*** GIVEN INFORMATION

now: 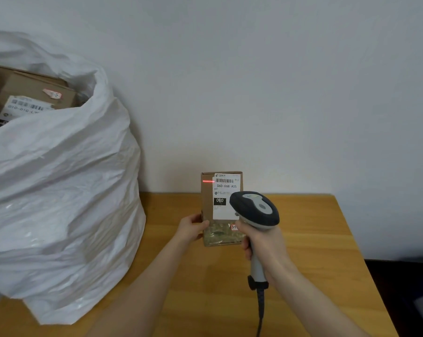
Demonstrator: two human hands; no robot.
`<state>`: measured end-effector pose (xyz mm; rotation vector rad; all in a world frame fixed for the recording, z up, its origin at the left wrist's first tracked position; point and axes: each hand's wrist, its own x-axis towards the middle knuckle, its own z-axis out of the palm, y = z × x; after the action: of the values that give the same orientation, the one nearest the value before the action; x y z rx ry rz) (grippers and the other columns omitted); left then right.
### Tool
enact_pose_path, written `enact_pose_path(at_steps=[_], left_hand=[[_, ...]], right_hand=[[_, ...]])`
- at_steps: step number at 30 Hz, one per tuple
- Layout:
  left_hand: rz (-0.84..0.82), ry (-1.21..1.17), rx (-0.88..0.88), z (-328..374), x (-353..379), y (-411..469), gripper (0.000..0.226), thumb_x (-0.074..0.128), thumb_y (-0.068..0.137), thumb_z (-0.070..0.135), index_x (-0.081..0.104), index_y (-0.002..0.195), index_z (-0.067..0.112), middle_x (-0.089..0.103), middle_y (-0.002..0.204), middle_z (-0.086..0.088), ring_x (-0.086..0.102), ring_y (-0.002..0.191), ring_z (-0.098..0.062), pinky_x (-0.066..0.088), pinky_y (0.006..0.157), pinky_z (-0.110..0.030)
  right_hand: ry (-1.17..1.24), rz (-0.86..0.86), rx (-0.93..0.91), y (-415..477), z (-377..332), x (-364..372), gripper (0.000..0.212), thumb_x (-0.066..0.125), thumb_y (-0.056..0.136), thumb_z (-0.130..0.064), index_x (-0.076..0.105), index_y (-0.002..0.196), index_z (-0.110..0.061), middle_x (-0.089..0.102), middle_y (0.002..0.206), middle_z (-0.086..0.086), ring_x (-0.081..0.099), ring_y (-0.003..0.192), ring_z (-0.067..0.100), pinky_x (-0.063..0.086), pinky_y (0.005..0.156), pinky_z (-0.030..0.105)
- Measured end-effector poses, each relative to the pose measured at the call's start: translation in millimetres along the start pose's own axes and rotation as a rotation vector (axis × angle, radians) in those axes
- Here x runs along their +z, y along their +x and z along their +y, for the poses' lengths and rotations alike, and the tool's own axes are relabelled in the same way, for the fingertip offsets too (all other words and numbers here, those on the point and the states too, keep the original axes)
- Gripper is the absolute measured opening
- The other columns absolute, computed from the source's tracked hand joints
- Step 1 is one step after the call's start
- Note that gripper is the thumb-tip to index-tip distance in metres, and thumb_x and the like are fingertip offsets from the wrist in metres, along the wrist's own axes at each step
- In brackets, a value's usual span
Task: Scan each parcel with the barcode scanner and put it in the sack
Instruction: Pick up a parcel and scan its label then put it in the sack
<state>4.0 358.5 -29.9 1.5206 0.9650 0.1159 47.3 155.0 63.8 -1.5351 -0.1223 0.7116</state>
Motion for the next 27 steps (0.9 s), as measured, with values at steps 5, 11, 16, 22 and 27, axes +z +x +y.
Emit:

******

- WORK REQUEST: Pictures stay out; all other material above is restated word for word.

- ANSWER TO THE EXERCISE:
now: 
Demonstrator: two human hands; no robot.
`<state>`: measured end-effector pose (xyz mm; rotation vector rad; all in a world frame fixed for the recording, z up, its origin at the left wrist's first tracked position; point and axes: each hand's wrist, its own x-axis towards the middle knuckle, its own z-axis out of the palm, y = z × x; after the action: of the values that give the same orientation, the one nearest the value before the action; x y z rx ry rz) (grippers and the other columns omitted); left then right.
### Tool
enact_pose_path, written `enact_pose_path(at_steps=[_], left_hand=[[_, ...]], right_hand=[[_, ...]])`
- at_steps: step number at 30 Hz, one per tuple
- Layout:
  left_hand: rz (-0.84..0.82), ry (-1.21..1.17), rx (-0.88..0.88), z (-328..374), x (-353..379), y (-411..469), gripper (0.000..0.226), thumb_x (-0.074..0.128), thumb_y (-0.068..0.137), thumb_z (-0.070..0.135), index_x (-0.081..0.104), index_y (-0.002..0.195), index_z (-0.067..0.112), middle_x (-0.089..0.103), middle_y (-0.002..0.204), middle_z (-0.086..0.088), ring_x (-0.086..0.102), ring_y (-0.002..0.191), ring_z (-0.098..0.062), pinky_x (-0.066..0.088), pinky_y (0.006..0.157), pinky_z (-0.110..0.030)
  right_hand: ry (-1.17..1.24), rz (-0.86..0.86), rx (-0.93..0.91), y (-415..477), z (-377..332), x (-364..372), gripper (0.000..0.212), thumb_x (-0.066..0.125), thumb_y (-0.056..0.136), thumb_z (-0.130..0.064), index_x (-0.076..0.105), index_y (-0.002..0.196), index_z (-0.110..0.061), middle_x (-0.089..0.102), middle_y (0.002..0.206), middle_z (-0.086..0.086), ring_x (-0.081..0.099), ring_y (-0.003..0.192), ring_z (-0.067..0.100), pinky_x (-0.063..0.086), pinky_y (0.005..0.156), pinky_z (-0.030..0.105)
- Measured end-effector poses, each relative to the pose measured at the call's start: translation in millimetres along the start pose's own axes and rotation as a rotation vector (axis × angle, radians) in those axes
- Here x runs along their +z, y along their +x and z along their +y, for the poses' lengths and rotations alike, and the tool's own axes are relabelled in the same way, for the fingertip offsets too (all other words and numbers here, those on the point and the states too, keep the original axes)
- Gripper is the absolute measured opening
- The other columns absolute, computed from the source's tracked hand joints
- Step 1 is one step after the call's start
- Note that gripper is the thumb-tip to index-tip distance in metres, and thumb_x and the like are fingertip offsets from the wrist in metres, along the wrist's own axes at each step
- In brackets, a value's usual span
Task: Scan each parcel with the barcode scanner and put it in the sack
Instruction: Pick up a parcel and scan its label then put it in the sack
<state>4.0 358.5 -29.9 1.5206 0.9650 0.1159 47.3 155.0 63.8 -1.5351 -0.1223 0.7116</state>
Motion for the next 27 steps (0.9 s), as measured, with values at steps 5, 11, 16, 22 and 27, axes +z +x +y.
Emit:

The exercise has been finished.